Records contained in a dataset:
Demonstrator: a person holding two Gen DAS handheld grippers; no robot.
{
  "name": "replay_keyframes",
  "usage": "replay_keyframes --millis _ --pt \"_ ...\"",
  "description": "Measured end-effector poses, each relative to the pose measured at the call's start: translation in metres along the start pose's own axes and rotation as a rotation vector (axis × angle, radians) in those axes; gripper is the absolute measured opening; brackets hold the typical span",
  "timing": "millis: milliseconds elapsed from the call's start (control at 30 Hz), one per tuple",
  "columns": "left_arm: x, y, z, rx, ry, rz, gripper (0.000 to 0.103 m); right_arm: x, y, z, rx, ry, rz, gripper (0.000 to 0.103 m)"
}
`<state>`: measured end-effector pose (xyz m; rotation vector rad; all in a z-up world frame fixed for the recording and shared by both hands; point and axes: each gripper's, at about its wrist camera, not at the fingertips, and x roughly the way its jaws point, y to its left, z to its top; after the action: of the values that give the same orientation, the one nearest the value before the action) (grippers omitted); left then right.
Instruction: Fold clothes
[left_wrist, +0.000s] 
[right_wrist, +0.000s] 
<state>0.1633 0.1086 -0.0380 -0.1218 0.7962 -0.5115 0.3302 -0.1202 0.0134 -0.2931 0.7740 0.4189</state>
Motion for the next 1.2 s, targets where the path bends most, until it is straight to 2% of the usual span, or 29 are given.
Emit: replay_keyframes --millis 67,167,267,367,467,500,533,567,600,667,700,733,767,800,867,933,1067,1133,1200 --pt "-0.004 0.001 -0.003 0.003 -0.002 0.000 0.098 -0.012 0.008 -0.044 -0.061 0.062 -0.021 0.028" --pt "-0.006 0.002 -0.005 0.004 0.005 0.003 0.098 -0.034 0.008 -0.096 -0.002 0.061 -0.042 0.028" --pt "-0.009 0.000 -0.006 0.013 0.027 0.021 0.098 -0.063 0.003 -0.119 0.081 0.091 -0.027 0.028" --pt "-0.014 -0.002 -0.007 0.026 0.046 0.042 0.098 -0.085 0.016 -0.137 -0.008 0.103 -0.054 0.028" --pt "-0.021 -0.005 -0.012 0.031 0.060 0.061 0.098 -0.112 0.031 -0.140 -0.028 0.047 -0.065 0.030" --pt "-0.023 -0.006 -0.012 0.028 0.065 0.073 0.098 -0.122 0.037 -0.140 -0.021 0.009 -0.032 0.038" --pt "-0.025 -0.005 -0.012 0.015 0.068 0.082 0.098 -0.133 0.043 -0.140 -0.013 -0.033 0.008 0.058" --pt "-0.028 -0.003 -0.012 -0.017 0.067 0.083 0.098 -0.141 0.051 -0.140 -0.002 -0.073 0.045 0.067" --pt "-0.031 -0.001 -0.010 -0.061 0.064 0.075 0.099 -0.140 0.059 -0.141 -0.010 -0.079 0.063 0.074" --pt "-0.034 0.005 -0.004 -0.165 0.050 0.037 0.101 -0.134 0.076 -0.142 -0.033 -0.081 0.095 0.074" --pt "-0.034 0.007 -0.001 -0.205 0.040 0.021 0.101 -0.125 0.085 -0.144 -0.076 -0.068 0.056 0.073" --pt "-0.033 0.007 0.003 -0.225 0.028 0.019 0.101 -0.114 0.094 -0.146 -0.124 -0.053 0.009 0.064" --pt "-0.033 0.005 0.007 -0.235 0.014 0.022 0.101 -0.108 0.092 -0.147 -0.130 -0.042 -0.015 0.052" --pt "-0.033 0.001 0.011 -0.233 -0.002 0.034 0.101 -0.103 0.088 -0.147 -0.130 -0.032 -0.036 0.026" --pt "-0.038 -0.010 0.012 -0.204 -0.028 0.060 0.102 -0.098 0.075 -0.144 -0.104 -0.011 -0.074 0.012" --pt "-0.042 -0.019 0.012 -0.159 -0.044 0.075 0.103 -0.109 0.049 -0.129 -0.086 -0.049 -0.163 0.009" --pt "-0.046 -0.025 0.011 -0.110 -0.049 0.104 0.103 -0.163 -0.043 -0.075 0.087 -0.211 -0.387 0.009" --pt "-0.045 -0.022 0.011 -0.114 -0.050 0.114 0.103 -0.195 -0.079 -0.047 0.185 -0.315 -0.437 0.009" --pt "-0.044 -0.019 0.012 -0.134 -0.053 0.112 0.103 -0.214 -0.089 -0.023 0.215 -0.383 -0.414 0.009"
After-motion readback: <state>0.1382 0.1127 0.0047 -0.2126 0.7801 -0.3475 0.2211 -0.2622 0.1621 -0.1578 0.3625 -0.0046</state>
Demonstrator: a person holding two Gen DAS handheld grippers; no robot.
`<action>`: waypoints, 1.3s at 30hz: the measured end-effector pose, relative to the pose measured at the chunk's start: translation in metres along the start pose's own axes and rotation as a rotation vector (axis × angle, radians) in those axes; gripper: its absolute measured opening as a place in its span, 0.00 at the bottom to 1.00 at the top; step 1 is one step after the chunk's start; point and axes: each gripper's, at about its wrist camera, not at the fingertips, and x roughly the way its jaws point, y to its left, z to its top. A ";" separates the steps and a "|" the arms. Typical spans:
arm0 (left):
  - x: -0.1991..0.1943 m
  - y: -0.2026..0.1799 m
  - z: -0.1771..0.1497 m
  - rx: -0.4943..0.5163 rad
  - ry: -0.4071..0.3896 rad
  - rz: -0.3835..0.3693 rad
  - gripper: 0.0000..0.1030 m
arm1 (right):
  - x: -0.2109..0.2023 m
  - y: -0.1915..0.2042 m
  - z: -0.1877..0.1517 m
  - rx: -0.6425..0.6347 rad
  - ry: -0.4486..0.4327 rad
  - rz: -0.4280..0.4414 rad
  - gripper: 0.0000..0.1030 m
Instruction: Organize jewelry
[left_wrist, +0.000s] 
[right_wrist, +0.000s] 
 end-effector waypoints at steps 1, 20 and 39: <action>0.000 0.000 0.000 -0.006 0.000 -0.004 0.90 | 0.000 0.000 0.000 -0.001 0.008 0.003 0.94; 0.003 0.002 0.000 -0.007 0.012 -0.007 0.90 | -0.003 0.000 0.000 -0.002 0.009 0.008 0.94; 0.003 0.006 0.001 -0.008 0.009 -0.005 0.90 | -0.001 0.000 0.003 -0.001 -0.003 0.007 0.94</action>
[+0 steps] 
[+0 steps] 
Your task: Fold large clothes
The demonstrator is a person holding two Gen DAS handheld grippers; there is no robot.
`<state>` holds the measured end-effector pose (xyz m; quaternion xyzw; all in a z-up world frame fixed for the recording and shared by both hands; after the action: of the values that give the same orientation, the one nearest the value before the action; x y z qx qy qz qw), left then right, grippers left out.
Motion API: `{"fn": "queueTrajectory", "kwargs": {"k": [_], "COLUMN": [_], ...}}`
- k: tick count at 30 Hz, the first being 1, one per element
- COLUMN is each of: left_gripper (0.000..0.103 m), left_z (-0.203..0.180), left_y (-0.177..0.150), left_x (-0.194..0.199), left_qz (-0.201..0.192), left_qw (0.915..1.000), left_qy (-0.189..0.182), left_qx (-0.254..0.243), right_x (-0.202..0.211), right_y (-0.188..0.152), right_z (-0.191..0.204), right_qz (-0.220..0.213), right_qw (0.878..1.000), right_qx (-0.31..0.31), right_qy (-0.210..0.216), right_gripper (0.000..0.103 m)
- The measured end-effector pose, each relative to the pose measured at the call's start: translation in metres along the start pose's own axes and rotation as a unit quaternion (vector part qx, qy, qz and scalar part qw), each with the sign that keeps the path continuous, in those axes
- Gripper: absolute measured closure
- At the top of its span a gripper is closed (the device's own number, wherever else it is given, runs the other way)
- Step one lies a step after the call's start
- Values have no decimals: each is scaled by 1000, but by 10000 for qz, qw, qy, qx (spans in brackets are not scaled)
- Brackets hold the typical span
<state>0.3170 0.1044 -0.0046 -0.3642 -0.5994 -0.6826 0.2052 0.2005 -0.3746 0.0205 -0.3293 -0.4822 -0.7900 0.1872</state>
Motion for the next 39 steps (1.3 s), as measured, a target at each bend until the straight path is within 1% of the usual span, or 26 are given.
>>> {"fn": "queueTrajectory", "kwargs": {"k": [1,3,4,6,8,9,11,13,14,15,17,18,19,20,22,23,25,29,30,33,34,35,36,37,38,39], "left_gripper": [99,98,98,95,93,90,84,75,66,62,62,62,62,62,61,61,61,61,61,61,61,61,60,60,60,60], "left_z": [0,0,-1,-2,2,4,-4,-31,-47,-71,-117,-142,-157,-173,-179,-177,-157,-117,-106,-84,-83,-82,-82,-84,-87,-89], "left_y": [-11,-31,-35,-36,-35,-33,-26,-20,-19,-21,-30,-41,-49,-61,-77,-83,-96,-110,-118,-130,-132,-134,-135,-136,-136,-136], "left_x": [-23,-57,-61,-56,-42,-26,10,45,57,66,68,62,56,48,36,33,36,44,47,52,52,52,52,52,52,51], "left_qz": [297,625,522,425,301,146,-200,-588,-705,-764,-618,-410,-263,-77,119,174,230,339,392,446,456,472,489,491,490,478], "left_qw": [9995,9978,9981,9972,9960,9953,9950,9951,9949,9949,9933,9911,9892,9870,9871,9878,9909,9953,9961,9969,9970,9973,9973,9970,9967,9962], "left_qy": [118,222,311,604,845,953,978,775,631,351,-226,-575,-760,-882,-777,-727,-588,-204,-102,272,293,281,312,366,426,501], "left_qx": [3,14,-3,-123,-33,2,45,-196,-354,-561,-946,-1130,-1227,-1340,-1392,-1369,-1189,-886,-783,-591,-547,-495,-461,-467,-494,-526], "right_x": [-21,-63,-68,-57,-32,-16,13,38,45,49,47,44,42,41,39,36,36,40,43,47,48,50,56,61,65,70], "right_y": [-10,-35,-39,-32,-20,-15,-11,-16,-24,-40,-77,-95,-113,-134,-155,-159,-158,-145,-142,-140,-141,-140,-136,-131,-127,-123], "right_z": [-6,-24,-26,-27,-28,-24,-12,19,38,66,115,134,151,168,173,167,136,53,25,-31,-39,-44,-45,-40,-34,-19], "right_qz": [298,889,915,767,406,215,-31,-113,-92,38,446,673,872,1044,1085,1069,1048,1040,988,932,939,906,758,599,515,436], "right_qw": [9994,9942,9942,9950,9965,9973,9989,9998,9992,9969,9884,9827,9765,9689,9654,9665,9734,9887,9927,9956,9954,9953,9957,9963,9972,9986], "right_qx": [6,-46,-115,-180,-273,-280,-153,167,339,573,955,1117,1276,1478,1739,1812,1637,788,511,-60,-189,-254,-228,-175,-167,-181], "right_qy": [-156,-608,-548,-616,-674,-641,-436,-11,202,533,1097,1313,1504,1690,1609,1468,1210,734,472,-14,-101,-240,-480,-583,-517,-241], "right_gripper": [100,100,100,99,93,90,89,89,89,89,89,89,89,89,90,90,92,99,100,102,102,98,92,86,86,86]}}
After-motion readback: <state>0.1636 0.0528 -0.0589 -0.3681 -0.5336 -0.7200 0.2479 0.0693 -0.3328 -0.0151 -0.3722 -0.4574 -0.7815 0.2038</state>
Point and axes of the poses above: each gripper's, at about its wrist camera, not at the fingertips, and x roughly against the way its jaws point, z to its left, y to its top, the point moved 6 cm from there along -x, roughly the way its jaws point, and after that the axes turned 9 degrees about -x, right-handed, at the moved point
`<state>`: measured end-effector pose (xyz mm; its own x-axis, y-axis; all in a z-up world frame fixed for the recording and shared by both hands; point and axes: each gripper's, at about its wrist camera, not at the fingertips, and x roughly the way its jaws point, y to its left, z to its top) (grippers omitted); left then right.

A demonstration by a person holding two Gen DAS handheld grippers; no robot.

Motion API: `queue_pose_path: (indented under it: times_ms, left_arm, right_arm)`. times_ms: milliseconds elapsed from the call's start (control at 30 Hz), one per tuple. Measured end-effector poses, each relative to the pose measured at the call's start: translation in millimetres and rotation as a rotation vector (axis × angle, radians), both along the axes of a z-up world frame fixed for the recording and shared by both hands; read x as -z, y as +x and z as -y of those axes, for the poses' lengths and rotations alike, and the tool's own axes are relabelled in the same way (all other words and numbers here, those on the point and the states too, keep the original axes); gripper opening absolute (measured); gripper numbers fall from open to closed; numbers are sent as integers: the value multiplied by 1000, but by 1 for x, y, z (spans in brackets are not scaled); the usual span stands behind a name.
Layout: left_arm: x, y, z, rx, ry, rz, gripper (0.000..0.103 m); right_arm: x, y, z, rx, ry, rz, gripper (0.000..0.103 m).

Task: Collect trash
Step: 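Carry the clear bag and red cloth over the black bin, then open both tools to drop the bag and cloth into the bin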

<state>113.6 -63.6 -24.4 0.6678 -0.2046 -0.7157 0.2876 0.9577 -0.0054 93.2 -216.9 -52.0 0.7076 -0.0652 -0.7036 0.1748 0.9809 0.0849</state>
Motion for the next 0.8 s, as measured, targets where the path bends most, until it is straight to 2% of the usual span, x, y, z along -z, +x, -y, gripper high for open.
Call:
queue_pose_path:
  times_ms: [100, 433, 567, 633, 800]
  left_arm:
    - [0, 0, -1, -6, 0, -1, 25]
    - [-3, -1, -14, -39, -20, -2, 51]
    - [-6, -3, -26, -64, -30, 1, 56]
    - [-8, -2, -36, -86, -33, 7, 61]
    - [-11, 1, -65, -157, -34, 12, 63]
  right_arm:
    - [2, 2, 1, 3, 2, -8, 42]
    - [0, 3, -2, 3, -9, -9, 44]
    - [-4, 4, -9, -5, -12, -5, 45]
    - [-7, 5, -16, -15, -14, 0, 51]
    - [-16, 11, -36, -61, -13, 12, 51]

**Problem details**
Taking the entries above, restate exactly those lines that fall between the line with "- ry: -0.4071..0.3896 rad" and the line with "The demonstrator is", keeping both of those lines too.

**Output for this task**
  - ry: -0.4071..0.3896 rad
  - rz: -0.3835..0.3693 rad
  - gripper: 0.0000..0.1030 m
arm1 (right):
  - x: -0.2109..0.2023 m
  - y: -0.1915..0.2042 m
  - z: -0.1877..0.1517 m
  - rx: -0.6425..0.6347 rad
  - ry: -0.4486..0.4327 rad
  - rz: -0.4280..0.4414 rad
  - gripper: 0.0000..0.1030 m
Instruction: Organize jewelry
[left_wrist, +0.000s] 
[right_wrist, +0.000s] 
 end-effector waypoints at steps 1, 20 and 39: <action>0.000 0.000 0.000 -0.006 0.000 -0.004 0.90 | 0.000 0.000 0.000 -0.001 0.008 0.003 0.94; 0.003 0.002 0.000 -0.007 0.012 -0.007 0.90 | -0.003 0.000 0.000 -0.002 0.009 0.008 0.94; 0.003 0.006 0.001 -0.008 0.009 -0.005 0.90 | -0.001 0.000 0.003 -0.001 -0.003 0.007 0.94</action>
[+0 steps] 
[+0 steps] 
Your task: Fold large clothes
The demonstrator is a person holding two Gen DAS handheld grippers; there is no robot.

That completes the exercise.